Adam rahat tavrından hiçbir taviz vermeyerek gülümseyişine devam etti. Oğlunu baştan sona süzerken tek düşündüğü ne kadarda büyüdüğüydü.
Gözleri oğlunun titreyen eliyle kesişince. Hüzünle baktı endişesini belli eden bir ses tonuyla 'Hala uyuyamıyor musun?'
Ani gelen bu ilgili soruyla bir an afallayan Matthew'in kendisini toparlaması çok sürmedi.
'Seni ilgilendirmiyor Macnair, sen o hakkı on beş sene önce kaybettin!'
Macnair oğluna acı bir gülüş gönderirken geniş anlına düşen siyah perçemleri kendisininki gibi dipsiz iki koyu siyah gözleri ve oğlunun annesine benzeyen kalın dudaklarını gözlemlemesi onu gençliğine götürmüştü, konuyu kapatmak adına sözü Aletta'ya getirdi.
'O kızı ne zaman bırakacaksın?'
Matthew babasının bu konudan konuya keskin geçişlerinden dolayı anlık şaşkınlık yaşasa da durumu kısa sürede kavrayabiliyor rezil olmuyordu en azından babası olacak bu adama karşı!
'O benim' diye tısladı dişlerinin arasından. Bu konu onu gereğinden fazla zorlamıştı 've benim kalacak!' Babasının bu konuya karışmasına hiç hakkı yoktu.
Macnair büyük bir kahkaha atarken oğlunun Aletta'ya kapılmasına hem sevinmiş hemde endişelenmişti.
Nede olsa Aletta annesinin kızıydı.
'Bana kızıyorsun ama o Gülşah'ın kızı Matt. Sen ne yapıyorsun?'
Oğlunun tamamen olmasa da kısmen olan bu haksız tutumundan rahatsız olmuştu. Matt kaşlarını çatarak babasına baktı. Gücünü gereğinden fazla hissettiriyordu odasında. Bunu yılların kurdu (Lupe'si) olan adamda fark etmişti. Oğlu ona düşündüğünden fazla benziyordu.

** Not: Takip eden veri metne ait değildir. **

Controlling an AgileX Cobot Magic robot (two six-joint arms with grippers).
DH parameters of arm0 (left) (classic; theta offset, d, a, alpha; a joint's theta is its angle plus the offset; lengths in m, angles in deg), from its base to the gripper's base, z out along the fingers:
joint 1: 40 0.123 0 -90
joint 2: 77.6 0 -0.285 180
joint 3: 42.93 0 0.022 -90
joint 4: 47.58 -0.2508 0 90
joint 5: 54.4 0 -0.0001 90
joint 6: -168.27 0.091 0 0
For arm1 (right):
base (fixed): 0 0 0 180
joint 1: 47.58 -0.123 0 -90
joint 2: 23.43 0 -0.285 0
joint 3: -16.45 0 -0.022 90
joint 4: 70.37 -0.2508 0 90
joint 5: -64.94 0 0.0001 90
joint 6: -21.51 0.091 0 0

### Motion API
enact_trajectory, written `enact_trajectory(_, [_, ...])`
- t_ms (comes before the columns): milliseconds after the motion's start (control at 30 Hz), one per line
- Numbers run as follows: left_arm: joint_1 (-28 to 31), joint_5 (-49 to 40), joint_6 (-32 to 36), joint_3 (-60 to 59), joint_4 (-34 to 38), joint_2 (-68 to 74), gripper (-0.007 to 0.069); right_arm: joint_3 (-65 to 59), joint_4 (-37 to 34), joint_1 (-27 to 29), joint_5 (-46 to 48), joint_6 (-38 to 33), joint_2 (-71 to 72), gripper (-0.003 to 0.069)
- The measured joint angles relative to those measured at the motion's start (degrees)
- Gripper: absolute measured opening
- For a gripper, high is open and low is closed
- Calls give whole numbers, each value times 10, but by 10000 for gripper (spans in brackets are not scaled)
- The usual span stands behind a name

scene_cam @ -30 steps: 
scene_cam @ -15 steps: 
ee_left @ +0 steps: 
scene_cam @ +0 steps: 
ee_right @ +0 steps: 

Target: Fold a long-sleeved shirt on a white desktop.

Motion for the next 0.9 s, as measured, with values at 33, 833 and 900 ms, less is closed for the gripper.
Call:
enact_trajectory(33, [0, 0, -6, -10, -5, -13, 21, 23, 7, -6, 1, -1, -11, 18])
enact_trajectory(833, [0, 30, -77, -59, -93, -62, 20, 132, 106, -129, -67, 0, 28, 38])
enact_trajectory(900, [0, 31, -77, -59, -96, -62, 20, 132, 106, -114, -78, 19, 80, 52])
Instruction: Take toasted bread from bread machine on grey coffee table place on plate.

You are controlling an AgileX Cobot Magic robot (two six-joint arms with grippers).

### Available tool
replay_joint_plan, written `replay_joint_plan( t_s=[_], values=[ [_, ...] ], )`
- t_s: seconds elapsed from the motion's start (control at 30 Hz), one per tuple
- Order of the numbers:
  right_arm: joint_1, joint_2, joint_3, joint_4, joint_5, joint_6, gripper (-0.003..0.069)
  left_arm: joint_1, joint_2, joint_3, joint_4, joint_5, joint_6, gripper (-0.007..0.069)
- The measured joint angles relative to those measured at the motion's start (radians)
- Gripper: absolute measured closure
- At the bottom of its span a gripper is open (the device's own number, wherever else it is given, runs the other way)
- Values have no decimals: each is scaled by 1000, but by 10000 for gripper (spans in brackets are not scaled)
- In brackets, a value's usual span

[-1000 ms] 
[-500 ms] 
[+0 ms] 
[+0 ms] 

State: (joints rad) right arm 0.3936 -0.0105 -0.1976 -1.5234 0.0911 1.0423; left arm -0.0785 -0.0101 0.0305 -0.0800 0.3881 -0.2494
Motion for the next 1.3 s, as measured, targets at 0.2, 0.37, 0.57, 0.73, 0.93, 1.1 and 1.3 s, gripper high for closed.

'Senin bir ailen varken başka bir ailen daha vardı Macnair ve sen ne yaptın? Hem eşine hem metresinle oldukça rahat ve zevk sefa düşkünü bir hayat sürdün. Seni öyle kabul etmiş ikinci aileni-metresini ve ondan olan çocuklarını-, İlk ailenin -nikahlı eşinin-katliyamı yüzünden suçladın. 'Sonuç mu?' dedi Matt yerinde duramayarak masanın etrafını dolaşıp Macnair'in tam önüne geçti. İki eliyle alkışlarken onu alaycı bir sesle haykırdı 'o Gülşah denen kadın ve çocuğunu himayene alıp bizi terkettin!' Alkışlaması solmaya yakın Macnair'in yüzünde ufakta olsa bir suçluluk duygusu ve pişmanlık aradı lakin onda görebildiği sadece boş bir duvardı.
ŞİMDİ OKUDUĞUN
TUTSAK!
ChickLit\\+18 Lütfen hikayeyi uyarıyı dikkate alarak okuyun// Tanıtım: Kaybolmak istedim, yok olmak. O adamın tenime elleri her dokunduğunda hissettiğim şey tam da buydu. Bedenimden iğreniyordum. Kendimden ve bu karnımda her geçen gün büyümeye başla...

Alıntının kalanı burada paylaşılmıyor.